The researchers controlled for such factors as age, income, smoking, and physical activity. Powell-Wiley explained that the deprivation exposure appears to have an impact on weight-gain risk by way of either changes in non-physical activity-related behaviors (e.g., diet) or changes in biochemical pathways triggered by exposure to the greater socioeconomic deprivation, or both.
She and her colleagues concluded that increases in neighborhood deprivation appear linked to increases in weight and that this relationship is strengthened by longer exposure to the new level of socioeconomic depression. “Our finding that the individuals who moved to more challenged areas gained excess weight highlights the adverse effect that an increase in neighborhood deprivation can have on weight gain,” Powell-Wiley said. “This is further evidence that the socioeconomic status of a community’s environment can be a major contributing factor to obesity prevalence in that area.”
This research is part of Powell-Wiley’s larger scope of investigations focused on obesity and obesity-related health disparities. In previous work, she used data from the Dallas Heart Study to investigate the relationship between the prevalence of obesity and social determinants of the condition, including access to care and cultural perceptions of weight. In addition, working with 20 churches with predominantly African-American members in the Dallas County area, she helped conduct a study that involved church members holding monthly educational events on cardiovascular disease risk factor management.
Powell-Wiley and her colleagues found that, compared to age- and sex-matched African Americans in Dallas County, the church-based population that was recruited for the intervention had a higher prevalence of obesity and downstream obesity-related cardiovascular risk factors. This was despite the fact that they reported greater physical activity. Based on these findings, she concluded that a church-based, behavioral change intervention may be effective if it provides specific tools for physical activity that promotes improved cardiovascular health. She noted, however, that it is not yet fully clear what types of tools may help in increasing physical activity in a church-based intervention.
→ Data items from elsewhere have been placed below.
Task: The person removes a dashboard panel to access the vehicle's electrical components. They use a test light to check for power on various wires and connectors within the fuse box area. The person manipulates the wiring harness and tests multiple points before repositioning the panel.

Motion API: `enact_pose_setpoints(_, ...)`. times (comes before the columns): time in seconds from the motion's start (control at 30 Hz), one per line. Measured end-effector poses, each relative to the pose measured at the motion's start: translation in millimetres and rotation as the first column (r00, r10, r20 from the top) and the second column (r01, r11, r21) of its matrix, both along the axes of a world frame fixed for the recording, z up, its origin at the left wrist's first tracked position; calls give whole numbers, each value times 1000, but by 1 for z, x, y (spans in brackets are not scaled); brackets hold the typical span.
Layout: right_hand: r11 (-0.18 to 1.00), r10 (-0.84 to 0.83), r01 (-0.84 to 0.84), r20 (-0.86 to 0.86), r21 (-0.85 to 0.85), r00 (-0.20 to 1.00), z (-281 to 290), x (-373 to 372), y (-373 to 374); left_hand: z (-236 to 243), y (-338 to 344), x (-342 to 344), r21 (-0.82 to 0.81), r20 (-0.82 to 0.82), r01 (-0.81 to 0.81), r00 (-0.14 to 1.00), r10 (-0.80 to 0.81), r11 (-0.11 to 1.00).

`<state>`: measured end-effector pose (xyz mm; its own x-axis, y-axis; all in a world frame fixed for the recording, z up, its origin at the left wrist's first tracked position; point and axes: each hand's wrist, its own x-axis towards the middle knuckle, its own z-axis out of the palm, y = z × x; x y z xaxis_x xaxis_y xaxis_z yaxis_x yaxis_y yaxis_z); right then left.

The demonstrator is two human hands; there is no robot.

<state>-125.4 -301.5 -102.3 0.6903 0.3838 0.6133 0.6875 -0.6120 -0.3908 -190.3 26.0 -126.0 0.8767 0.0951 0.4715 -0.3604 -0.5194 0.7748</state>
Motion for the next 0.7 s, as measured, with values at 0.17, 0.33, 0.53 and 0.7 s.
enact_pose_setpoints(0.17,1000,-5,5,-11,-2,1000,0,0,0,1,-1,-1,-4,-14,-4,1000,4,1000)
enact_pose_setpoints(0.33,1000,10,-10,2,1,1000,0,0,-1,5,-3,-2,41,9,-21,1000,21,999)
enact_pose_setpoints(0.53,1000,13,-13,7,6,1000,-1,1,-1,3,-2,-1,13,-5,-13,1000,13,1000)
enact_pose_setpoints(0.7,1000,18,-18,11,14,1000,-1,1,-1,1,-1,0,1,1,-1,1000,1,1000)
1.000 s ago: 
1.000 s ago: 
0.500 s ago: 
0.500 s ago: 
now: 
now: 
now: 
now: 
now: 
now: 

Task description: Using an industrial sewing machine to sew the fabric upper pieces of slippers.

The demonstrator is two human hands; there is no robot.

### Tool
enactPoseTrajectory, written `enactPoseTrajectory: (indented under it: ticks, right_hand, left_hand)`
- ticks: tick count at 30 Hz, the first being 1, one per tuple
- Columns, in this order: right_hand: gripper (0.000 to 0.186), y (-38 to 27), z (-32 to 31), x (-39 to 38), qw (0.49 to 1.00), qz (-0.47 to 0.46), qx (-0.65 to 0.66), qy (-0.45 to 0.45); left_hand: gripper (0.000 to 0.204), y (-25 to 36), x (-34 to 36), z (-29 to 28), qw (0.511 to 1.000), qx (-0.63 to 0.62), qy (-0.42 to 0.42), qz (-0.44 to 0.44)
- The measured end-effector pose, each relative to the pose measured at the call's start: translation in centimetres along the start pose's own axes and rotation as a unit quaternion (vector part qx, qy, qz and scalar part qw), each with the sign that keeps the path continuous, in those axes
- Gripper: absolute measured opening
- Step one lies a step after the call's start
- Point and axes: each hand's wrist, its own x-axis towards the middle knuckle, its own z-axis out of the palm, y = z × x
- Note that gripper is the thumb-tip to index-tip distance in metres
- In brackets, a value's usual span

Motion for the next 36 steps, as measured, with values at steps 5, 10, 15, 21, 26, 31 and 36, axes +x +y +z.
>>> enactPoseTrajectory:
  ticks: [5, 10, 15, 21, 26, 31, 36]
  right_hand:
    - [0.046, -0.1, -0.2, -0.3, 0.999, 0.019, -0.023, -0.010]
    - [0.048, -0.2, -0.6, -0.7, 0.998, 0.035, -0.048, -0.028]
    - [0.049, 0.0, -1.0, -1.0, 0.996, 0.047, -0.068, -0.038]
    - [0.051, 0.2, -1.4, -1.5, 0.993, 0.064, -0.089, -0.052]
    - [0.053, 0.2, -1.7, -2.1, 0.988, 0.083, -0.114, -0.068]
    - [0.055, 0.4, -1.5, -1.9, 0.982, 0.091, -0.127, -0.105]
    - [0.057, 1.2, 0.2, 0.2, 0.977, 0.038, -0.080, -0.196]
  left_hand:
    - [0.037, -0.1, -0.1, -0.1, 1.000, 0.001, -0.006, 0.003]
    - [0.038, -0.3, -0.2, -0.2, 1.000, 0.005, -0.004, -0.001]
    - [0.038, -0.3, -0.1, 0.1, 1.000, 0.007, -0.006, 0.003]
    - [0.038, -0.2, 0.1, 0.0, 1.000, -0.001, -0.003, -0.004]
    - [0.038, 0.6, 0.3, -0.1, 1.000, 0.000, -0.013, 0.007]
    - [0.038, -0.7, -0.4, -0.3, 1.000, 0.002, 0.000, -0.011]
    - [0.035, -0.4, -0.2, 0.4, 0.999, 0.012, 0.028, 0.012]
Currently, she is working to develop a community-based behavioral change intervention in Washington, D.C., specifically addressing key social risk factors of obesity. She is targeting three wards with the most resource-limited neighborhoods and where obesity and cardiovascular disease are most prevalent compared with other, more affluent wards in the District. As she did in Texas, she is working with church leaders who will help promote and implement the initiative.
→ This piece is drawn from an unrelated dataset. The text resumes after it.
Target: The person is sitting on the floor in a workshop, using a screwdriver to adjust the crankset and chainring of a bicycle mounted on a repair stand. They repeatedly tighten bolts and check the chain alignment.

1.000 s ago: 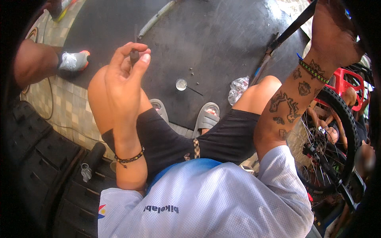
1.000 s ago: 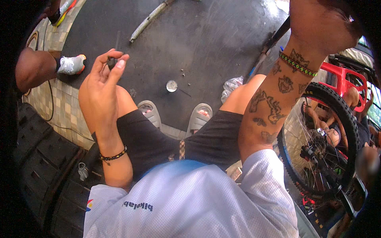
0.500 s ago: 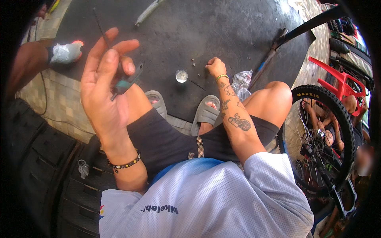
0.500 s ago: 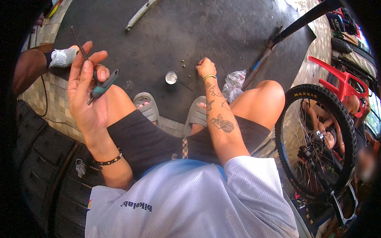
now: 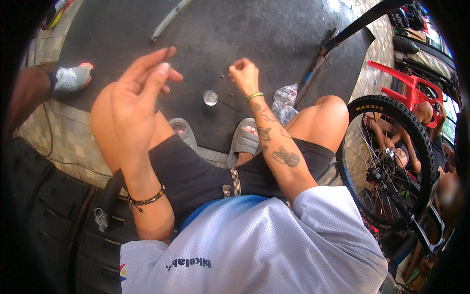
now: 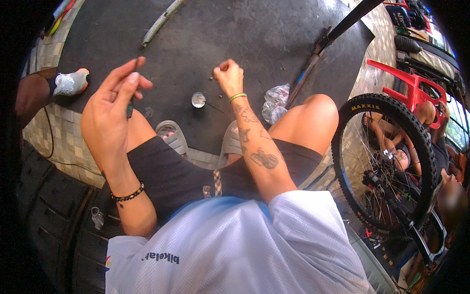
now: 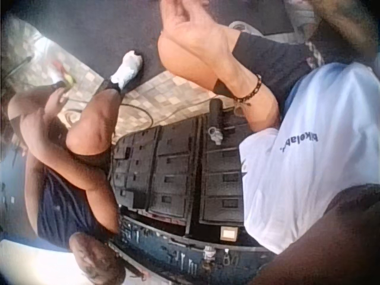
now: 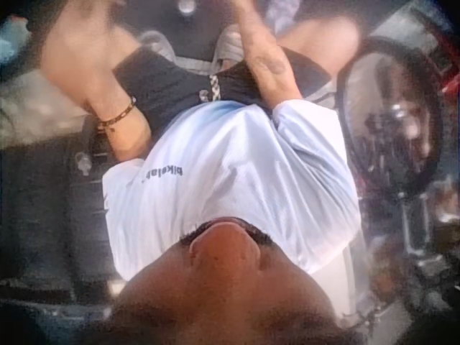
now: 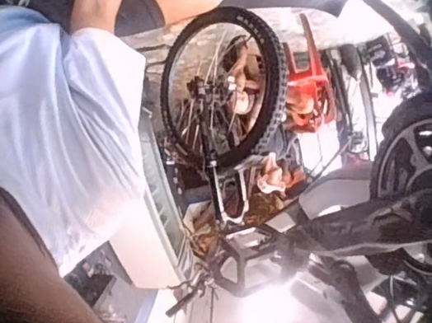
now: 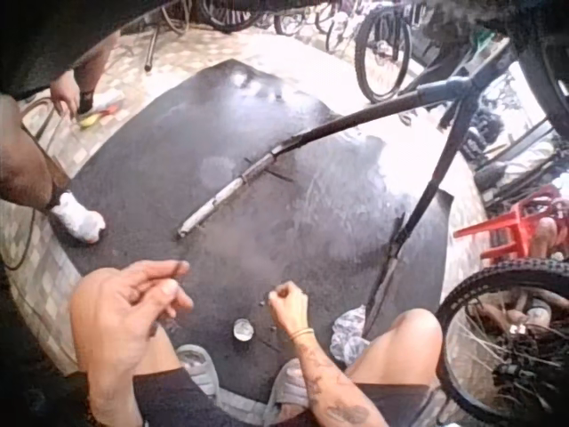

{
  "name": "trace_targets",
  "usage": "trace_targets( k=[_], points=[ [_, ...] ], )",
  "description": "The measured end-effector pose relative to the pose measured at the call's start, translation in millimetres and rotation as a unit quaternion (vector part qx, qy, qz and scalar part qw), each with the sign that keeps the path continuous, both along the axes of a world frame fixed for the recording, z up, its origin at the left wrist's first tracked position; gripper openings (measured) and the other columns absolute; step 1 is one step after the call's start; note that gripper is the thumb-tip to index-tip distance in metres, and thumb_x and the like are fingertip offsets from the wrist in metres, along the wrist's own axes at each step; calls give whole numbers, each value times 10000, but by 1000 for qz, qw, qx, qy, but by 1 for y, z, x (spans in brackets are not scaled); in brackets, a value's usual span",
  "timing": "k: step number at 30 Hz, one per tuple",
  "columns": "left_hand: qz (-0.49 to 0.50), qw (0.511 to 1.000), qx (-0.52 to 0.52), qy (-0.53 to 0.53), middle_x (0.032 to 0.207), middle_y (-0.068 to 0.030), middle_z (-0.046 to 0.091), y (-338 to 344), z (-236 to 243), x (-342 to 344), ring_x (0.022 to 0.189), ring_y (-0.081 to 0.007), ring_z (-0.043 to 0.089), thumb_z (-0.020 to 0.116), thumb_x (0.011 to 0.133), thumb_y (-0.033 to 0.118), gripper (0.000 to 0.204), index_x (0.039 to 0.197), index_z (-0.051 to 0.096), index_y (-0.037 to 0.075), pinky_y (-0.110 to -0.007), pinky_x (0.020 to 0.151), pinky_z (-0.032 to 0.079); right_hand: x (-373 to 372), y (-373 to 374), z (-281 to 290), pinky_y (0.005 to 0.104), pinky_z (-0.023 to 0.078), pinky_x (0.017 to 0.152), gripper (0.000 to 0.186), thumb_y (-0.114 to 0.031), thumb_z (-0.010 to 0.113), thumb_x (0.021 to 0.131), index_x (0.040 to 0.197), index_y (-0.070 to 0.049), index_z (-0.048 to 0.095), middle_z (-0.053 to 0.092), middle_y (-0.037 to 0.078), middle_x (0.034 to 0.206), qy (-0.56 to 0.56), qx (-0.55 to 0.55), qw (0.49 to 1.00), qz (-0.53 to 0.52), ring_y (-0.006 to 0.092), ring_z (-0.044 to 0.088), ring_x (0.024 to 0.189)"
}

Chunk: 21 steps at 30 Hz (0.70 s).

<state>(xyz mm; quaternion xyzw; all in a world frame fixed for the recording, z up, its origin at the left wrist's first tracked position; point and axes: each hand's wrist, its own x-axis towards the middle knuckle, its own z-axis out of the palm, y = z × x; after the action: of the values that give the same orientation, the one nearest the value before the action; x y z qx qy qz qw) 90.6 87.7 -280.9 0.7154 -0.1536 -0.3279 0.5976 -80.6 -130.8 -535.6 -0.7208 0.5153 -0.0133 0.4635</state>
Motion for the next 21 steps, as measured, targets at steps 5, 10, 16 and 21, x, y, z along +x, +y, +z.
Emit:
trace_targets(
  k=[5, 10, 16, 21],
  points=[
    [-37, 999, -8, 3, 894, -42, 751, -7, -18, -4, 824, -87, 673, 687, 1014, 81, 275, 1267, 767, 8, -229, 736, 486, 58, -4, 162, 314, 655, 860, 207, -46, 752, 992, 1154, 64, 686, 776, 144, 1005, -431, 170, 881, 92, 212, 786, 947],
    [-63, 995, -73, 26, 885, -53, 748, -17, -11, -8, 814, -90, 668, 695, 994, 45, 263, 1238, 778, -8, -230, 763, 507, 55, -3, 226, 283, 638, 910, 240, -22, 739, 993, 1205, 87, 718, 773, 141, 1055, -427, 94, 883, 169, 199, 776, 993],
    [-88, 996, -31, -3, 858, -16, 739, -17, -13, -8, 778, -55, 640, 707, 1005, 102, 283, 1270, 778, 29, -211, 668, 436, 46, -7, 241, 266, 628, 902, 198, 32, 705, 994, 1183, 70, 753, 773, 111, 1057, -403, 64, 889, 205, 177, 774, 993],
    [-75, 997, -34, -1, 821, -12, 724, -15, -12, -9, 757, -51, 631, 705, 997, 86, 266, 1240, 787, 14, -207, 662, 459, 45, -14, 243, 257, 624, 883, 176, 34, 704, 988, 1149, 39, 777, 756, 79, 1064, -382, 31, 894, 231, 165, 770, 992]
  ],
)
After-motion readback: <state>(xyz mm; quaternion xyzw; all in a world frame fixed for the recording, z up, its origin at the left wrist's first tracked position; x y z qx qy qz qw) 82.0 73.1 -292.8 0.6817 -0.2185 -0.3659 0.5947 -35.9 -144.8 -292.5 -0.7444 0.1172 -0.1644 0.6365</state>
Capitalizing on the comfort most people have with mobile devices today, Powell-Wiley has incorporated the use of wearable physical activity monitors and smartphone applications to better understand her study participants’ physical activity levels. Her research team is currently finalizing a health-and-needs assessment to test the effectiveness of using the monitors and smartphone apps in the faith-based communities of the at-risk wards. She explained that this assessment is the first step in developing a community-based pilot intervention to promote behavioral change, particularly an increase in physical activity.
“Obesity is one of the most critical public health concerns today,” Powell-Wiley said. “We have to reverse the trend toward increases in excess weight, which we have seen now for several decades across the population. My hope is that, through these and other studies, we will find ways to help reverse obesity and, whenever possible, prevent it from occurring in the first place.”